OATH / Christopher Davis

$14.00

OATH

poems by

Christopher Davis

ISBN: 978-1-59948-792-2, 86 pages, $14 (+ shipping)

Released: April 9, 2020

 

Christopher Davis is the author of three previous books of poetry, The Tyrant of the Past and the Slave of the Future, winner of the 1988 Associated Writing Programs award, The Patriot, published by University of Georgia Press in 1998, and A History of the Only War, published by Four Way Books in 2005. A native of Los Angeles and graduate of the Iowa Writer’s Workshop, he lives in Charlotte with his partner, and is a professor (full) of creative writing in the English Department at UNC Charlotte.

One poem in Oath ends: “love: helping others feel, before dying.” That perfect definition arises from an exacting examination of a life keenly felt in Christopher Davis’s exquisite new collection. An “Orphic Orphan,” his song inseparable from “[t]his human mike, this hollow, fragile body,” Davis risks vulnerability (and Orpheus’s fate) to find tenderness through touch and words: “My heart, you know, feelings, needs to be/ touched, doesn’t yours?” Lie down with these poems, listen, feel. ~Brad Richard, author of Motion Studies, Butcher’s Sugar, and Parasite Kingdom.

 

There’s a sharp, steel-like edge to the lines in Christopher Davis’s poems—so finely wrought are they, and attuned to “the brutality of fact,” the limits of human interaction. The promise of his words (the oath of the title) is “To tell // the truth, the whole truth, nothing but the truth.” As few poets do. These pitiless poems both demanded and earned my full attention. ~David Trinidad

 

If the world is a torn place, wherein humanity is a decaying meat parade, a pitiful bunch of cringers unaware of death—both are also worthy of our love, or better, our adoration. Christopher Davis demonstrates the quality of this love in the astonishing orphic, wild ride, Oath. Declaring, “I need you, body, to do weak material, burning,” Davis explicates the oldest paradigm for love, wherein the ecstatic fact of Eros leads to agape, and the transit, ravishing as it is, becomes destroyer. A postmodern and resurrected Rimbaud, Christopher Davis’s linguistic and imaginative force gives readers a portrait of a poet at the height of his powers. ~ Claudia Keelan

A PERSON, YES

 

My big dumb inappropriate body urges, “Unity, social security,
creativity cramped, stuffed with words, not farts…so fucking

what? Let’s spend all our arcade tokens stamped with rams!
Test life! Crash me, dummy, against the brutality of fact!

Come, aim, piss upon the Book of Common Prayer,
the yellowed pages of the Book of Natural History

igniting under our magnifying glass, not some kaleidoscope;
underline, in Plato, ‘Sex, anger ‒ poetry makes these grow.

She may return to us from exile if the case can be made
that poetry is a source of goodness as well as pleasure.’
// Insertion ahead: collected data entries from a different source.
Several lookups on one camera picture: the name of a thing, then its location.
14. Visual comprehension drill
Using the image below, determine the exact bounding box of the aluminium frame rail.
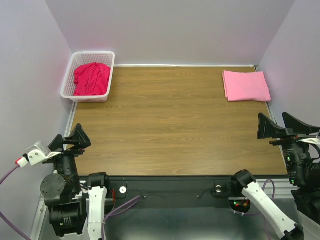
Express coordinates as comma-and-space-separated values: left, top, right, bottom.
29, 197, 48, 240

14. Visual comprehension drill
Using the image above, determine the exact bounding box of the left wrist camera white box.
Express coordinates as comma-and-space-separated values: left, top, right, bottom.
15, 141, 51, 168

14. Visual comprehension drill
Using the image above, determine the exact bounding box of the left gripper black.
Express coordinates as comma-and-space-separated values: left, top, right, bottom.
47, 120, 91, 190

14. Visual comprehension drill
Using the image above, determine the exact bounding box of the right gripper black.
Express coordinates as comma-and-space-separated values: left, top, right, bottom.
256, 109, 320, 184

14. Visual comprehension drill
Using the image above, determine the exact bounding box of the white plastic laundry basket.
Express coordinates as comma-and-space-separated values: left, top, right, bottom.
60, 51, 115, 103

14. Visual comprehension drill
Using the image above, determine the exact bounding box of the magenta red t-shirt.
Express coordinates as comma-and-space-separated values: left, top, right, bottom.
73, 62, 111, 96

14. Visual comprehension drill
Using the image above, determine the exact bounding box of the folded light pink t-shirt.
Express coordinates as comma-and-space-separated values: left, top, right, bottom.
222, 70, 271, 102

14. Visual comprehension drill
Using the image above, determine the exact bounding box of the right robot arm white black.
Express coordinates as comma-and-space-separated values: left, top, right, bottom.
230, 112, 320, 240

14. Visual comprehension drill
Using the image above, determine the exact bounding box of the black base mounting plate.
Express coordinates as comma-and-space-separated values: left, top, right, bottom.
109, 175, 244, 209

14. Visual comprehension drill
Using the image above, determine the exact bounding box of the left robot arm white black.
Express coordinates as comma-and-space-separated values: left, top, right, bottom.
40, 123, 111, 240

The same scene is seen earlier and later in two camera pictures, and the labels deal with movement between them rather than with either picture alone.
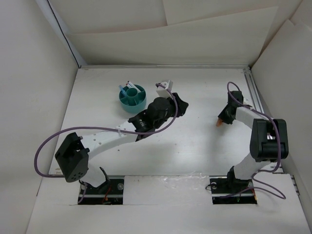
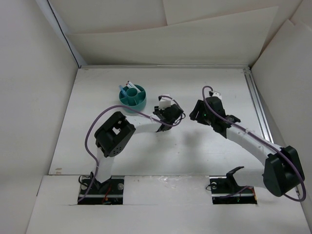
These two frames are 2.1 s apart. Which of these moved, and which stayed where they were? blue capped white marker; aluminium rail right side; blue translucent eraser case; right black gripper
Moved: right black gripper
Stayed: aluminium rail right side; blue capped white marker; blue translucent eraser case
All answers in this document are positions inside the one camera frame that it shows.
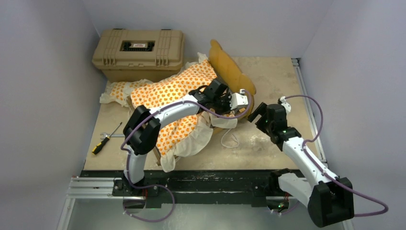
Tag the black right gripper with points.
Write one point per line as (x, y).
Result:
(261, 109)

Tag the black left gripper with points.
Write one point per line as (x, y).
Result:
(228, 99)

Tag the wooden pet bed frame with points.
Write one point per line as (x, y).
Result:
(227, 70)

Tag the orange patterned white blanket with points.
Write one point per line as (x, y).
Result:
(189, 135)

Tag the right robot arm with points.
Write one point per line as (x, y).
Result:
(326, 202)

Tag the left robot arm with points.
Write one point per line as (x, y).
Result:
(142, 129)

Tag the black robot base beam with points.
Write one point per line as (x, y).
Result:
(256, 188)

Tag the small orange patterned pillow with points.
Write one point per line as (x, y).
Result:
(119, 91)

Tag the tan plastic tool case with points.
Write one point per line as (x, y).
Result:
(133, 55)

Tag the silver open-end wrench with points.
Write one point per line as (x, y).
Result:
(104, 135)

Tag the yellow black screwdriver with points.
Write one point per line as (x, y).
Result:
(103, 142)

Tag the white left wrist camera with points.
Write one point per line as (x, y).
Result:
(238, 100)

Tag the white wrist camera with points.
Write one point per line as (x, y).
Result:
(283, 102)
(238, 100)

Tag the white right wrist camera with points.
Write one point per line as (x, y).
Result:
(283, 102)

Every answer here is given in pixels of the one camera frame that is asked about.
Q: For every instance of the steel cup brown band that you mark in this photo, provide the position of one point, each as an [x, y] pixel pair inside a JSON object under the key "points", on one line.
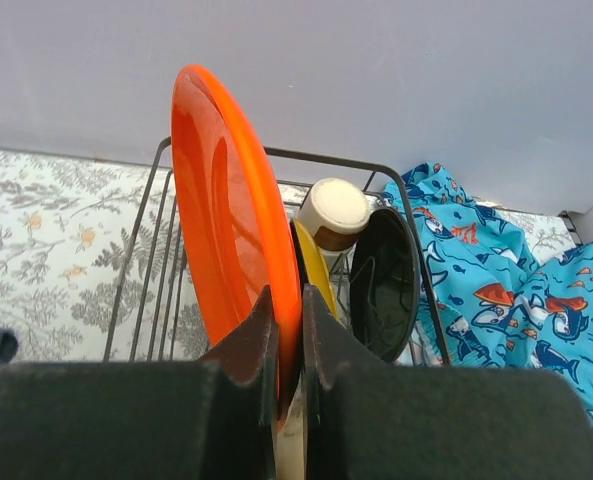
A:
{"points": [[334, 212]]}

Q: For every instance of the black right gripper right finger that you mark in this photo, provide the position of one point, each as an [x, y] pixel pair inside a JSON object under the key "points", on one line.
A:
{"points": [[370, 420]]}

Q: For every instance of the orange plastic plate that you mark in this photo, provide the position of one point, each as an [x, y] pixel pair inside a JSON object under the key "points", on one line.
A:
{"points": [[223, 180]]}

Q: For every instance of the blue fish print cloth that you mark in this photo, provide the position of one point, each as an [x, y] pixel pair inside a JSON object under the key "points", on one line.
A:
{"points": [[497, 304]]}

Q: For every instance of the black wire dish rack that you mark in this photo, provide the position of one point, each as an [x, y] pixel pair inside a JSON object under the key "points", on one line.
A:
{"points": [[275, 253]]}

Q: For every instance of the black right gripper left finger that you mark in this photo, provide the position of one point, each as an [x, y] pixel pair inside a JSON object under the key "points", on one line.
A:
{"points": [[211, 418]]}

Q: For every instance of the black bowl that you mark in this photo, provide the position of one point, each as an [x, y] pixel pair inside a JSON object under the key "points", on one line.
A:
{"points": [[384, 285]]}

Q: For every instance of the floral patterned table mat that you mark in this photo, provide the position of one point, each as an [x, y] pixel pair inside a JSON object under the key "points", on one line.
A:
{"points": [[64, 227]]}

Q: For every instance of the yellow patterned plate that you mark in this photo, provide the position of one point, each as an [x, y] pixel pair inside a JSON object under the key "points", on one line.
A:
{"points": [[315, 270]]}

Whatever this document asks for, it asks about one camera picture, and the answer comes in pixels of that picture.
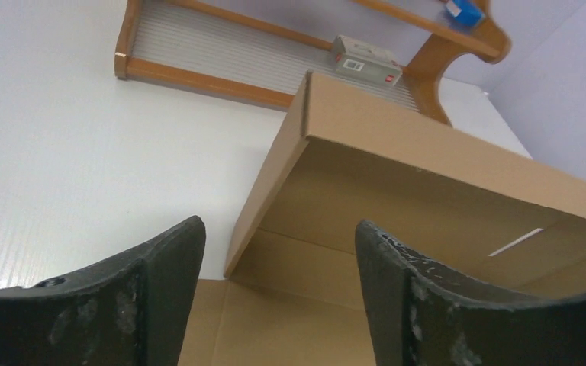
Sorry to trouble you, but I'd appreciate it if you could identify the small blue object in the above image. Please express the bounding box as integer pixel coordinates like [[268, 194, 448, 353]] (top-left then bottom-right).
[[445, 0, 486, 27]]

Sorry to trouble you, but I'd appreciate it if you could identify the orange wooden shelf rack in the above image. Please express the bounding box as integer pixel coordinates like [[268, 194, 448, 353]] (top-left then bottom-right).
[[114, 1, 512, 124]]

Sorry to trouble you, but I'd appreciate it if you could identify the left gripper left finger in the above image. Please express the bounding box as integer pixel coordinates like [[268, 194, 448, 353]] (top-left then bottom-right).
[[0, 216, 206, 365]]

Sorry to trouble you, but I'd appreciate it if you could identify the brown cardboard box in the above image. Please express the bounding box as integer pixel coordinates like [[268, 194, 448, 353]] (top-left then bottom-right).
[[179, 72, 586, 365]]

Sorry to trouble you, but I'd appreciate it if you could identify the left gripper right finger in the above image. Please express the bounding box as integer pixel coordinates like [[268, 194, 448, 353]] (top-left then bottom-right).
[[355, 220, 586, 365]]

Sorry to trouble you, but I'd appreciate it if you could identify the grey box bottom shelf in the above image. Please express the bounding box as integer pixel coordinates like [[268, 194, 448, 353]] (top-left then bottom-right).
[[331, 35, 402, 86]]

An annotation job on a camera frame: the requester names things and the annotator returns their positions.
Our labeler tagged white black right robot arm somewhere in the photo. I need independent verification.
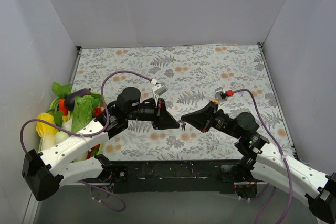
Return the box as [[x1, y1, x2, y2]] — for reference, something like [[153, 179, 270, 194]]
[[181, 102, 335, 223]]

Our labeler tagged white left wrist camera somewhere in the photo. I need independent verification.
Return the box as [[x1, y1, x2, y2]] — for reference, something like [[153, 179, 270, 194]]
[[152, 83, 168, 104]]

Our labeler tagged yellow white toy cabbage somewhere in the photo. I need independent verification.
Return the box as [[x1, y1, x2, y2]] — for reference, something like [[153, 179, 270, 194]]
[[36, 112, 58, 150]]

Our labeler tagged white toy radish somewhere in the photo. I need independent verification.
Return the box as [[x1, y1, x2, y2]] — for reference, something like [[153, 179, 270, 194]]
[[54, 131, 69, 145]]

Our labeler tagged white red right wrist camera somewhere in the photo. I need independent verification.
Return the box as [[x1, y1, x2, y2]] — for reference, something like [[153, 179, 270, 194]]
[[215, 87, 234, 109]]

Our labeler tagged red toy chili pepper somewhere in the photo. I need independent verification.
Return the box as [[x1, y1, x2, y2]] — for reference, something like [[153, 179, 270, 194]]
[[94, 107, 103, 117]]

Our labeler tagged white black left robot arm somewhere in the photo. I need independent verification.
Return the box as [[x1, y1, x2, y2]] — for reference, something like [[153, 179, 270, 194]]
[[22, 84, 180, 201]]

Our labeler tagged orange toy carrot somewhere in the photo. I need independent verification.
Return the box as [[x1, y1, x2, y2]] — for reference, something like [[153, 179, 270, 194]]
[[58, 99, 69, 116]]

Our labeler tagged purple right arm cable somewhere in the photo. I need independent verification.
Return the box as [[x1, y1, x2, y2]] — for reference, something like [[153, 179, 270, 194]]
[[232, 89, 293, 224]]

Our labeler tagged floral patterned table mat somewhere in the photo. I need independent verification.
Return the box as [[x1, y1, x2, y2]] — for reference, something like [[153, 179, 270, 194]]
[[73, 45, 293, 161]]

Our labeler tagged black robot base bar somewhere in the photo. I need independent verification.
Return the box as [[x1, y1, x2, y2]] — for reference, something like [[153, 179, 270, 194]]
[[84, 159, 258, 198]]

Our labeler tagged purple toy eggplant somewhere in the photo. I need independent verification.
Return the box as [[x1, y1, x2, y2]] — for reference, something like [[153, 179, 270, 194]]
[[64, 88, 91, 110]]

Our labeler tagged green plastic vegetable tray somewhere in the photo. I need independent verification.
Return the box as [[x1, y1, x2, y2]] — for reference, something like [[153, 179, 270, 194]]
[[38, 93, 104, 151]]

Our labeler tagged green toy lettuce leaf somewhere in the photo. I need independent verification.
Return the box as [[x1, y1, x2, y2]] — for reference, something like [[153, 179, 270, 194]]
[[71, 95, 94, 133]]

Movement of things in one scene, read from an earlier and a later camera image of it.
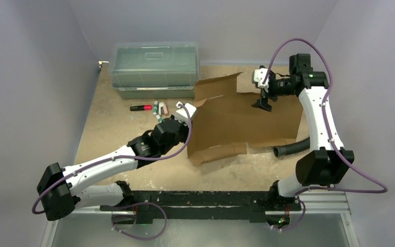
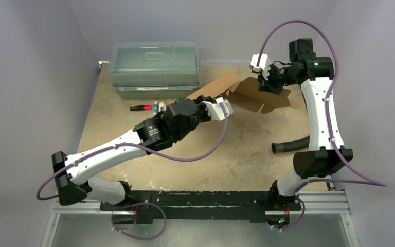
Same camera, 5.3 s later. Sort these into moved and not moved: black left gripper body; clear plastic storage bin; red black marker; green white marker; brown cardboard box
Moved: black left gripper body; brown cardboard box
Not moved: green white marker; clear plastic storage bin; red black marker
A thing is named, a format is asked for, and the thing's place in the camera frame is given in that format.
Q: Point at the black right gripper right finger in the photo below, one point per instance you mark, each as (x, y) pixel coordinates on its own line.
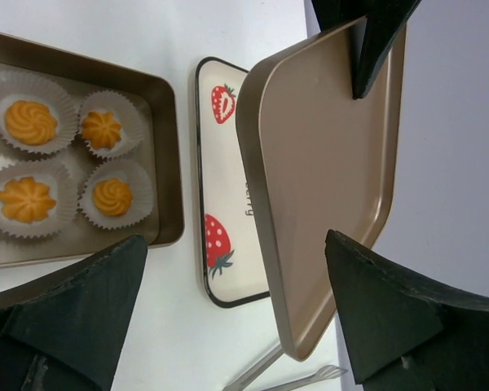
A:
(403, 330)

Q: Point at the gold square tin box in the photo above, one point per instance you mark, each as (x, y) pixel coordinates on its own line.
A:
(158, 153)

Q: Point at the silver metal tongs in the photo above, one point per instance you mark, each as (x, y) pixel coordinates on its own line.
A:
(275, 371)

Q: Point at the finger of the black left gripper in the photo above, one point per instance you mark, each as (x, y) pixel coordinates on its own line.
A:
(371, 43)

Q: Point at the orange swirl cookie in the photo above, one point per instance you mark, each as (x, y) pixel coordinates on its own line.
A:
(112, 197)
(101, 130)
(25, 200)
(30, 123)

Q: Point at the strawberry print tray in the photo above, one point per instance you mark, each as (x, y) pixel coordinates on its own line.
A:
(232, 265)

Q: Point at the gold tin lid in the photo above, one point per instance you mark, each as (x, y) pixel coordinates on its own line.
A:
(315, 160)

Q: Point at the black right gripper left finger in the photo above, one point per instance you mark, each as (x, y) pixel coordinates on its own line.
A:
(66, 330)

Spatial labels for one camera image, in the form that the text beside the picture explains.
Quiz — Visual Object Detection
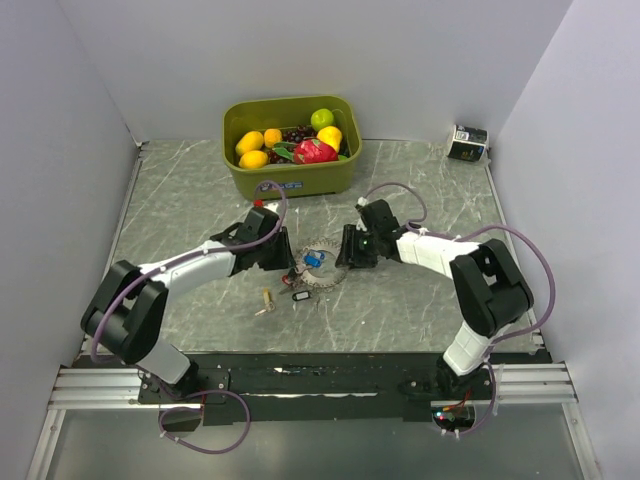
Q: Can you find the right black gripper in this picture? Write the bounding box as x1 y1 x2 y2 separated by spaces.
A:
334 224 380 269

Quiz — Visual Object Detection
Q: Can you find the black key tag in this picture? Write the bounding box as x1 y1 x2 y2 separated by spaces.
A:
292 291 311 302

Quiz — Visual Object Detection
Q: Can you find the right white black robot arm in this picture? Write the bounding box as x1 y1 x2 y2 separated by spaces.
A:
336 197 534 399

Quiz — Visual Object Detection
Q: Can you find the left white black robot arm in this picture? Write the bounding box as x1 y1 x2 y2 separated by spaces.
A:
80 206 294 402

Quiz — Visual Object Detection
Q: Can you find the brass key with yellow tag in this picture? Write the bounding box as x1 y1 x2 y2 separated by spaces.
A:
255 288 276 317

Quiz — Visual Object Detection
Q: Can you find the yellow mango lower left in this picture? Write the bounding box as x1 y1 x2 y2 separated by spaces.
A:
238 150 270 170

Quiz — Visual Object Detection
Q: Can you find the yellow mango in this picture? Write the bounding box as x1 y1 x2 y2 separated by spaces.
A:
238 150 270 170
235 131 264 157

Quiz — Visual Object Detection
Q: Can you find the yellow mango upper left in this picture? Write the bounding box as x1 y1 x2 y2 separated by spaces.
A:
235 131 264 157

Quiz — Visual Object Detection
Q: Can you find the small orange fruit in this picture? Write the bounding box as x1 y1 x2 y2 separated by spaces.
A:
263 128 283 149

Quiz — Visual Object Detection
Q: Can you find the dark grape bunch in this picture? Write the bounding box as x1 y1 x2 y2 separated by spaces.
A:
265 125 316 164

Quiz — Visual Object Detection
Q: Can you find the green apple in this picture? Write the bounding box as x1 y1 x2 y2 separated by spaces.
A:
310 108 335 132

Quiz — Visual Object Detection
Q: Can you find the olive green plastic bin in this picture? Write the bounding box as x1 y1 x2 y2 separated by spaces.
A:
222 95 362 199

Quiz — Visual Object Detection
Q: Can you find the black white roll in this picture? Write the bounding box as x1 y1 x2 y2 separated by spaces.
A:
446 124 489 163

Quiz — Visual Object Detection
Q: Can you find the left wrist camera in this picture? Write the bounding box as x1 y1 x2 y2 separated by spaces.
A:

Whenever we do vote, let’s scribble Wilde.
Facing light’s fist, kissing its ring, we die,

snatched up, handed over, voided
out, no world view, viewpoint.”

 


 

DOWN LOW

 

The black stud, cruising, hates me and my race.
He hunches in the steam room’s shadows, glares
like a panther at my expensive flab.

My anxious stare embarrassed him. He gets
to shove me back: aging, I’m defenseless.
Imagination is decaying sense:

lash me to your ant-hill, Zulu love god!
Big, proud, double-you double-you dot org,
no bacon strip of brown on tight white shorts,

you’re in your in, now take revenge, humble
Humpty, my fragile shell cracking, crumbling,
my flaccid tongue exactly unlike yours,

right, shower water hotter over there,
nature stronger than law. Our skin’s not fair.

 


 

TO YOUR TORSO IN THE MIRROR,
THAT SAD FACE

 

“I am a very private person,” hollers my neighbor,
a redneck bugger wrapped in purple suspenders,

through his black wrought-iron fence, its twisted
decorations, a dragon, a phoenix. “Come on in!”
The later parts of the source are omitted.